### Source material
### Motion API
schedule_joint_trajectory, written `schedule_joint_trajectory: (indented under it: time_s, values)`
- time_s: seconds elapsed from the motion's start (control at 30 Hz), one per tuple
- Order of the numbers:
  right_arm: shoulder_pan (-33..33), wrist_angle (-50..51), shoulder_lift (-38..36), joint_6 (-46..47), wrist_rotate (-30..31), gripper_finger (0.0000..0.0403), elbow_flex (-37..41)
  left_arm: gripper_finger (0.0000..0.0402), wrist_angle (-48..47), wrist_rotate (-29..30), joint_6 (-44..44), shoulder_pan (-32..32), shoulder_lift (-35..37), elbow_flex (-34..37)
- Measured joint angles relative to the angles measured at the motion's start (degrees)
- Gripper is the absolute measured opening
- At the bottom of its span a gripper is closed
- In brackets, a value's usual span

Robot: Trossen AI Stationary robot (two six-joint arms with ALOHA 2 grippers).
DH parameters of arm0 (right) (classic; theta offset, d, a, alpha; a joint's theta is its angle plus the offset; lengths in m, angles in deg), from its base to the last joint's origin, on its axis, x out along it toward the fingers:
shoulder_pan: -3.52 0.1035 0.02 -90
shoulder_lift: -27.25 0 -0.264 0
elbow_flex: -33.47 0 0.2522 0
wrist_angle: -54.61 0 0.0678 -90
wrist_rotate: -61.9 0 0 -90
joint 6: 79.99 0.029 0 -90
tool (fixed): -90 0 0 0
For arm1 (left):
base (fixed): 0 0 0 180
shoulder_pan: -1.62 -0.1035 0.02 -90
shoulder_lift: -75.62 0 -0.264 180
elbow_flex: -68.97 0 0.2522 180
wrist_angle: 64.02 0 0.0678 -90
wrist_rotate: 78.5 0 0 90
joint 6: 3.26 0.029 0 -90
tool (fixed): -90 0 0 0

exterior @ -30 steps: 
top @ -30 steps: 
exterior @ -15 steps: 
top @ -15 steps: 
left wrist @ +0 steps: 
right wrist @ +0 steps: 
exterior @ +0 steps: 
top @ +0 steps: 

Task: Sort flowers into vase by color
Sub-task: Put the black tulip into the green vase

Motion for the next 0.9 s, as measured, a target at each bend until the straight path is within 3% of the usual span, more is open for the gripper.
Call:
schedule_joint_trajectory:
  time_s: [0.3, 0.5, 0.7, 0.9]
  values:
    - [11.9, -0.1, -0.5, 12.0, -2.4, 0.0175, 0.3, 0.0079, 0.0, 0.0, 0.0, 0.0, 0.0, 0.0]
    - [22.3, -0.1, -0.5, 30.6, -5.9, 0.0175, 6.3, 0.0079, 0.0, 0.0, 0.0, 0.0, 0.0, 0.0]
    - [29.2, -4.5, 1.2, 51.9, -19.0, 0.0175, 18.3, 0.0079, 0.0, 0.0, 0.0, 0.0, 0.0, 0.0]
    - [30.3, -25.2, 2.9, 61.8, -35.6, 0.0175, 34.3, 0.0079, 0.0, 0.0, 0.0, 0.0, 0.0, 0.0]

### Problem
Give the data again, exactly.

### Solution below
### Motion API
schedule_joint_trajectory, written `schedule_joint_trajectory: (indented under it: time_s, values)`
- time_s: seconds elapsed from the motion's start (control at 30 Hz), one per tuple
- Order of the numbers:
  right_arm: shoulder_pan (-33..33), wrist_angle (-50..51), shoulder_lift (-38..36), joint_6 (-46..47), wrist_rotate (-30..31), gripper_finger (0.0000..0.0403), elbow_flex (-37..41)
  left_arm: gripper_finger (0.0000..0.0402), wrist_angle (-48..47), wrist_rotate (-29..30), joint_6 (-44..44), shoulder_pan (-32..32), shoulder_lift (-35..37), elbow_flex (-34..37)
- Measured joint angles relative to the angles measured at the motion's start (degrees)
- Gripper is the absolute measured opening
- At the bottom of its span a gripper is closed
- In brackets, a value's usual span

Robot: Trossen AI Stationary robot (two six-joint arms with ALOHA 2 grippers).
DH parameters of arm0 (right) (classic; theta offset, d, a, alpha; a joint's theta is its angle plus the offset; lengths in m, angles in deg), from its base to the last joint's origin, on its axis, x out along it toward the fingers:
shoulder_pan: -3.52 0.1035 0.02 -90
shoulder_lift: -27.25 0 -0.264 0
elbow_flex: -33.47 0 0.2522 0
wrist_angle: -54.61 0 0.0678 -90
wrist_rotate: -61.9 0 0 -90
joint 6: 79.99 0.029 0 -90
tool (fixed): -90 0 0 0
For arm1 (left):
base (fixed): 0 0 0 180
shoulder_pan: -1.62 -0.1035 0.02 -90
shoulder_lift: -75.62 0 -0.264 180
elbow_flex: -68.97 0 0.2522 180
wrist_angle: 64.02 0 0.0678 -90
wrist_rotate: 78.5 0 0 90
joint 6: 3.26 0.029 0 -90
tool (fixed): -90 0 0 0

exterior @ -30 steps: 
top @ -30 steps: 
exterior @ -15 steps: 
top @ -15 steps: 
left wrist @ +0 steps: 
right wrist @ +0 steps: 
exterior @ +0 steps: 
top @ +0 steps: 

Task: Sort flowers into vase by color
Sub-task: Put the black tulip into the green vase

Motion for the next 0.9 s, as measured, a target at each bend until the straight path is within 3% of the usual span, more is open for the gripper.
Call:
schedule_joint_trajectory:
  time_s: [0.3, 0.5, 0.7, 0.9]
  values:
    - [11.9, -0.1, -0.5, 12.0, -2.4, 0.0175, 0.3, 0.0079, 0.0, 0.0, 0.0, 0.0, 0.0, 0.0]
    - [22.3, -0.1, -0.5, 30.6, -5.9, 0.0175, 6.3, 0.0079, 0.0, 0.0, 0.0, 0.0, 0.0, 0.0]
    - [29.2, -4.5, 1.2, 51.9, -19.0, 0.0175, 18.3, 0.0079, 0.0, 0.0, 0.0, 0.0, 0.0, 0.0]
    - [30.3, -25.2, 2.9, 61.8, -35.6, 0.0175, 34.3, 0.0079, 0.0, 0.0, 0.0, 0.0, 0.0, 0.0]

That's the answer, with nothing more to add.